Figure 4. Mediation analysis of the association between GNRI and mortality rates, with lymphocytes as the mediator. (A) For the 30-day mortality analysis; (B) For the 365-day mortality analysis.

3.6 Landmark analysis

For the period from admission to 20 days after hospitalization, GNRI was found to be significantly associated with mortality, with a HR of 0.937 (95% CI: 0.917–0.957, p < 0.001). This suggested that an elevated GNRI correlated with a diminished risk of mortality over the initial 20 days. Furthermore, in the comparison of patients having high GNRI levels with those possessing low GNRI levels, the HR was 0.267 (95% CI: 0.140–0.507, p < 0.001), further underscoring the protective effect of good nutritional status on early mortality. For the subsequent period from 20 to 30 days after admission, the association between GNRI and mortality remained significant, with an HR of 0.929 (95% CI: 0.889–0.971, p = 0.001). However, the magnitude of this association was slightly attenuated compared with the first 20 days (Table 4).

Table 4

Table 4. Landmark analysis at 20 days of the association between GNRI and 30-day mortality.

For the period from admission to 240 days after hospitalization, GNRI was found to be significantly associated with mortality, with a HR of 0.937 (95% CI: 0.923–0.950, p < 0.001). For the subsequent period from 240 to 365 days after admission, the association between GNRI and mortality remained significant, though with a slightly attenuated HR of 0.951 (95% CI: 0.917–0.987, p = 0.019). However, when comparing high versus low GNRI levels during this later time window, the HR was 0.383 (95% CI: 0.140–1.044, p = 0.065), suggesting a trend toward lower mortality among patients with better nutritional status that did not quite reach statistical significance (Table 5).

Table 5

Table 5. Landmark analysis at 240 days of the association between GNRI and 365-day mortality.

3.7 Subgroup analysis

When examining the interaction between GNRI and each subgroup variable, no significant heterogeneity was observed across subgroups, as evidenced by the p-values for interaction which were all non-significant (p > 0.05). In the subgroup of female patients, the HR for the association between GNRI and 30-day mortality was 0.95 (95% CI: 0.92–0.99, p = 0.015), suggesting a similar but slightly attenuated protective effect of GNRI compared to the overall cohort. In contrast, among patients with hypertension, the HR was 0.90 (95% CI: 0.86–0.94, p < 0.001). Similar trends were observed for patients with and without diabetes, stroke, hyperlipidemia, and COPD. Notably, age did not significantly modify the association, as evidenced by the non-significant p-value for interaction (p = 0.140). This suggested that the prognostic value of GNRI was consistent across different age groups in AMI patients (Figure 5).

Figure 5

Figure 5. Subgroup analysis of the correlation between GNRI and 30-day all-cause mortality.

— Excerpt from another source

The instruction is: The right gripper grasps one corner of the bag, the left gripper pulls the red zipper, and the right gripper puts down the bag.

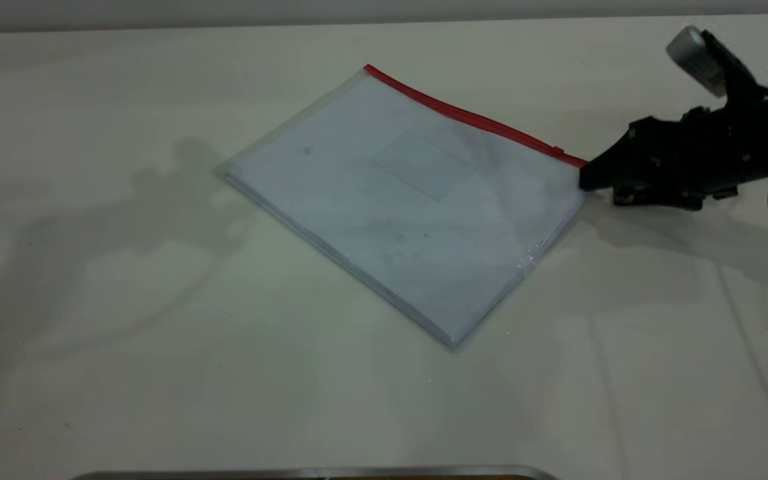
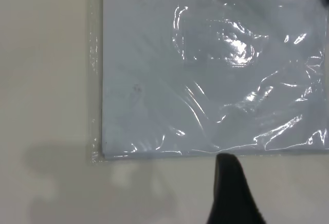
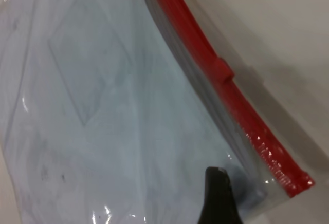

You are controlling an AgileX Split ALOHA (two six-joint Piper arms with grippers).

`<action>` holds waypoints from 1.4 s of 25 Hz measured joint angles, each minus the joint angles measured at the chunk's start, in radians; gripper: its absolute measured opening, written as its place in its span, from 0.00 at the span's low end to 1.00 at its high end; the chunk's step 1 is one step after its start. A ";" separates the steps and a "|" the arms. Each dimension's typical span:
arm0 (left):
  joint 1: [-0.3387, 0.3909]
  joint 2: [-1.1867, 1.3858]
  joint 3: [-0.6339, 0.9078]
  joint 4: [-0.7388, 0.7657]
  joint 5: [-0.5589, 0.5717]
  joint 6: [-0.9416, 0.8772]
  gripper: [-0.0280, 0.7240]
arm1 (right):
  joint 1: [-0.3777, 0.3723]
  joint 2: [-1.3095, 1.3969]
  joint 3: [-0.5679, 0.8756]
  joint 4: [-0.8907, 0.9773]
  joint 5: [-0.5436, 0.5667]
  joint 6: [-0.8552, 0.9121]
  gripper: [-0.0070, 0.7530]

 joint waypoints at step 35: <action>-0.176 0.314 -0.179 -0.106 -0.014 0.468 0.72 | 0.285 0.024 -0.588 -0.844 0.388 0.327 0.05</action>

Extending the analysis to 365-day all-cause mortality, we observed a consistent pattern with the 30-day mortality results. Notably, among female patients, the HR for the association between GNRI and 365-day mortality was 0.96 (95% CI: 0.93–0.98, p < 0.001), indicating a slightly weaker but still significant protective effect of GNRI compared to the overall cohort. Conversely, in patients with hypertension, the HR was 0.91 (95% CI: 0.89–0.93, p < 0.001; Figure 6).

Figure 6

Figure 6. Subgroup analysis of the correlation between GNRI and 365-day all-cause mortality.

4 Discussion

This research investigated the association between GNRI and the mortality within 30 days and 365 days among persons with AMI. The results demonstrated that a higher GNRI was highly correlated with a decrease in both short-term and long-term mortality from all causes. This finding not only confirms the critical role of nutritional status in the prognosis of AMI patients but also suggests that GNRI, as a simple and practical tool for nutritional assessment, has the potential to become a new prognostic biomarker for AMI patients. Our study further elucidates the complex relationship between GNRI and AMI prognosis through the introduction of mediation analysis and landmark analysis, providing new perspectives and evidence for clinical practice.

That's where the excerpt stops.